◆ **TASK DIRECTIONS**: Skip every image and restate the data word for word.

◆ **DATA BELOW**:
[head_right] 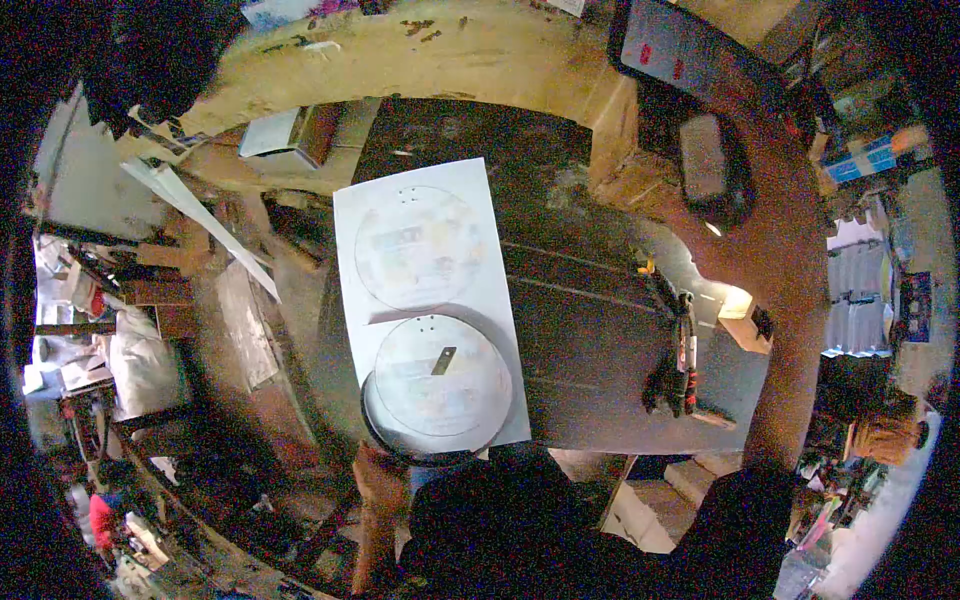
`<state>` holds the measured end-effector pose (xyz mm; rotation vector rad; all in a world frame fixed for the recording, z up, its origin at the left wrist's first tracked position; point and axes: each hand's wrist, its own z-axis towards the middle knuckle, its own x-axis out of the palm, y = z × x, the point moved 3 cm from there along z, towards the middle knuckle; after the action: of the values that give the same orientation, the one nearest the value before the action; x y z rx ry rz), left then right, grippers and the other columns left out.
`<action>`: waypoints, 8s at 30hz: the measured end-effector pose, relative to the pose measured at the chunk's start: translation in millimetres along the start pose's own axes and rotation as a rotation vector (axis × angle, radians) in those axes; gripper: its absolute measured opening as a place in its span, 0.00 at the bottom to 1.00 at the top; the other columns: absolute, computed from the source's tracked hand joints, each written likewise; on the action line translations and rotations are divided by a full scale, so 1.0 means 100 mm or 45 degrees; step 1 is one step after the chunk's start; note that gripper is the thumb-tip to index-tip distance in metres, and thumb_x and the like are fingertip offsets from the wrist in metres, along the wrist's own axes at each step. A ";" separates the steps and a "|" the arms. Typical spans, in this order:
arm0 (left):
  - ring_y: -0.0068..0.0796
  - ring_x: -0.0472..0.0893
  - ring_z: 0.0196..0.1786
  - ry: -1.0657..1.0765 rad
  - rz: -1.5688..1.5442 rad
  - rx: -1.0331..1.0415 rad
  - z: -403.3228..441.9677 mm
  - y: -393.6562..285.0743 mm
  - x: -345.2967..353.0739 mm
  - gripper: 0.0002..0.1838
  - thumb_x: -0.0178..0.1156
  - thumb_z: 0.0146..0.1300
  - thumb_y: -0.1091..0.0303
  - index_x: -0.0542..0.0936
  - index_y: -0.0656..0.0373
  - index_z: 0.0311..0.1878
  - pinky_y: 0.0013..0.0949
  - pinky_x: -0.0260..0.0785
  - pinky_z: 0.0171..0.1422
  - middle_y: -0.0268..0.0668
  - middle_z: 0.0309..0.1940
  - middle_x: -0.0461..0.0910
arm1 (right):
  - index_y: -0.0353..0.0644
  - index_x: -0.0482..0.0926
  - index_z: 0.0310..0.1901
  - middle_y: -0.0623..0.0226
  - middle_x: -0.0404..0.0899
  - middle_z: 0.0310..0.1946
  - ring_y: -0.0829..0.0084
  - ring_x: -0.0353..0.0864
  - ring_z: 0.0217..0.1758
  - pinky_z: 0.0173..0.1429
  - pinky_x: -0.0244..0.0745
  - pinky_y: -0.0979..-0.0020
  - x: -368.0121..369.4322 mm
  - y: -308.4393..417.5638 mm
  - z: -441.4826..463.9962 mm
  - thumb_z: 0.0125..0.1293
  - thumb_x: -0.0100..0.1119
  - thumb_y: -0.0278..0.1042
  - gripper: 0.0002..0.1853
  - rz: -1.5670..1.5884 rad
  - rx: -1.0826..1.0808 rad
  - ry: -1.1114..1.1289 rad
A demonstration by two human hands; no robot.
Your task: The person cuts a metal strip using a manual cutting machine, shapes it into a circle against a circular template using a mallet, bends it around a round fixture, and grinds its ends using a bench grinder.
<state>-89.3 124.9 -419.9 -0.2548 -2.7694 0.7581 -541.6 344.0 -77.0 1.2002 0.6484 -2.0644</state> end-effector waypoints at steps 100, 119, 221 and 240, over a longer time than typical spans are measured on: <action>0.36 0.82 0.47 0.407 1.729 1.508 -0.25 -0.29 1.26 0.21 0.59 0.44 0.82 0.84 0.60 0.45 0.39 0.76 0.45 0.35 0.39 0.84 | 0.38 0.72 0.43 0.67 0.77 0.30 0.79 0.74 0.25 0.30 0.74 0.74 1.84 2.11 -0.29 0.52 0.65 0.31 0.17 2.310 0.274 -0.068; 0.34 0.81 0.44 0.382 1.735 1.594 -0.28 -0.29 1.30 0.23 0.62 0.40 0.81 0.85 0.58 0.44 0.38 0.78 0.40 0.32 0.35 0.83 | 0.38 0.74 0.43 0.66 0.77 0.33 0.77 0.74 0.31 0.39 0.69 0.74 1.66 2.10 -0.67 0.48 0.67 0.28 0.19 2.295 0.347 -0.059; 0.39 0.78 0.60 0.900 1.701 1.656 -0.21 -1.22 1.39 0.25 0.76 0.52 0.63 0.82 0.56 0.53 0.46 0.66 0.61 0.37 0.55 0.81 | 0.39 0.79 0.31 0.63 0.81 0.22 0.69 0.77 0.25 0.35 0.74 0.62 1.86 0.91 -1.68 0.58 0.72 0.45 0.17 0.720 1.324 0.371; 0.30 0.84 0.44 0.615 1.522 1.087 0.55 -1.80 1.28 0.11 0.61 0.65 0.73 0.81 0.63 0.49 0.31 0.73 0.49 0.42 0.39 0.85 | 0.40 0.78 0.54 0.53 0.80 0.52 0.51 0.78 0.58 0.61 0.74 0.58 2.07 1.67 -0.89 0.61 0.69 0.48 0.26 0.772 0.464 0.397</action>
<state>-245.5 -24.2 -346.4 -1.6390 -1.4192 1.6965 -443.2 234.8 -316.1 1.6959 0.0088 -1.5254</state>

◆ **ANSWER BELOW**:
[head_right] 
`<state>` holds the measured end-effector pose (xyz mm; rotation vector rad; all in a world frame fixed for the recording, z up, its origin at the left wrist's first tracked position; point and axes: each hand's wrist, its own z-axis towards the middle knuckle, its own x-axis out of the palm, y = z × x, the point moved 3 cm from there along z, towards the middle knuckle; after the action: of the values that give the same orientation, the one nearest the value before the action; x y z rx ry rz), left then right, grippers and the other columns left out.
`<action>`: waypoints, 8s at 30hz: the measured end-effector pose, relative to the pose measured at the chunk's start: translation in millimetres along the start pose's own axes and rotation as a rotation vector (axis × angle, radians) in those axes; gripper: its absolute measured opening as a place in its span, 0.00 at the bottom to 1.00 at the top; the other columns: absolute, computed from the source's tracked hand joints, each written likewise; on the action line translations and rotations are divided by a full scale, so 1.0 means 100 mm or 45 degrees; step 1 is one step after the chunk's start; note that gripper is the thumb-tip to index-tip distance in metres, and thumb_x and the like are fingertip offsets from the wrist in metres, along the wrist's own axes at each step. A ";" separates the steps and a "|" the arms. Typical spans, in this order:
arm0 (left):
  - ring_y: -0.0068..0.0796
  - ring_x: -0.0472..0.0893
  - ring_z: 0.0196..0.1786
  - ry: -1.0657..1.0765 rad
  - rz: -1.5688..1.5442 rad
  - rx: -1.0331..1.0415 rad
  - z: -403.3228..441.9677 mm
  - y: -393.6562..285.0743 mm
  - x: -345.2967..353.0739 mm
  - gripper: 0.0002..0.1838
  - thumb_x: -0.0178..0.1156
  - thumb_z: 0.0146..0.1300
  - thumb_y: -0.1091..0.0303
  - index_x: -0.0542..0.0936
  - index_y: -0.0656..0.0373
  - index_z: 0.0311..0.1878
  - pinky_y: 0.0013..0.0949
  - pinky_x: -0.0260..0.0785
  - pinky_z: 0.0171..0.1422
  - middle_y: -0.0268..0.0668
  - middle_z: 0.0309..0.1940
  - middle_x: -0.0461..0.0910
arm1 (right):
  - index_y: -0.0353..0.0644
  - index_x: -0.0482..0.0926
  - index_z: 0.0310..0.1901
  - middle_y: -0.0623..0.0226
  - middle_x: -0.0404..0.0899
  - middle_z: 0.0310..0.1946
  - ring_y: -0.0829..0.0084
  - ring_x: -0.0353..0.0864
  - ring_z: 0.0217..0.1758
  - pinky_z: 0.0173..0.1429
  - pinky_x: -0.0244..0.0745
  - pinky_y: -0.0979..-0.0020
  - x: -368.0121..369.4322 mm
  - y: -308.4393..417.5638 mm
  - z: -441.4826..463.9962 mm
  - thumb_z: 0.0125..0.1293
  - thumb_x: -0.0100..0.1119
  - thumb_y: -0.0278..0.1042
  - gripper: 0.0002..0.1853
  - rz: -1.5670..1.5884 rad
  - rx: -1.0826..1.0808 rad
  - ry: -1.1114..1.1289 rad
A demonstration by two human hands; no robot.
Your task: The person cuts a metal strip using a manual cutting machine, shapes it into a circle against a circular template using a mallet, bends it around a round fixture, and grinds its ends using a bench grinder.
<state>-89.3 124.9 -419.9 -0.2548 -2.7694 0.7581 -541.6 344.0 -77.0 1.2002 0.6484 -2.0644</state> end-effector waypoints at steps 100, 119, 221 and 240, over a longer time than typical spans are measured on: <action>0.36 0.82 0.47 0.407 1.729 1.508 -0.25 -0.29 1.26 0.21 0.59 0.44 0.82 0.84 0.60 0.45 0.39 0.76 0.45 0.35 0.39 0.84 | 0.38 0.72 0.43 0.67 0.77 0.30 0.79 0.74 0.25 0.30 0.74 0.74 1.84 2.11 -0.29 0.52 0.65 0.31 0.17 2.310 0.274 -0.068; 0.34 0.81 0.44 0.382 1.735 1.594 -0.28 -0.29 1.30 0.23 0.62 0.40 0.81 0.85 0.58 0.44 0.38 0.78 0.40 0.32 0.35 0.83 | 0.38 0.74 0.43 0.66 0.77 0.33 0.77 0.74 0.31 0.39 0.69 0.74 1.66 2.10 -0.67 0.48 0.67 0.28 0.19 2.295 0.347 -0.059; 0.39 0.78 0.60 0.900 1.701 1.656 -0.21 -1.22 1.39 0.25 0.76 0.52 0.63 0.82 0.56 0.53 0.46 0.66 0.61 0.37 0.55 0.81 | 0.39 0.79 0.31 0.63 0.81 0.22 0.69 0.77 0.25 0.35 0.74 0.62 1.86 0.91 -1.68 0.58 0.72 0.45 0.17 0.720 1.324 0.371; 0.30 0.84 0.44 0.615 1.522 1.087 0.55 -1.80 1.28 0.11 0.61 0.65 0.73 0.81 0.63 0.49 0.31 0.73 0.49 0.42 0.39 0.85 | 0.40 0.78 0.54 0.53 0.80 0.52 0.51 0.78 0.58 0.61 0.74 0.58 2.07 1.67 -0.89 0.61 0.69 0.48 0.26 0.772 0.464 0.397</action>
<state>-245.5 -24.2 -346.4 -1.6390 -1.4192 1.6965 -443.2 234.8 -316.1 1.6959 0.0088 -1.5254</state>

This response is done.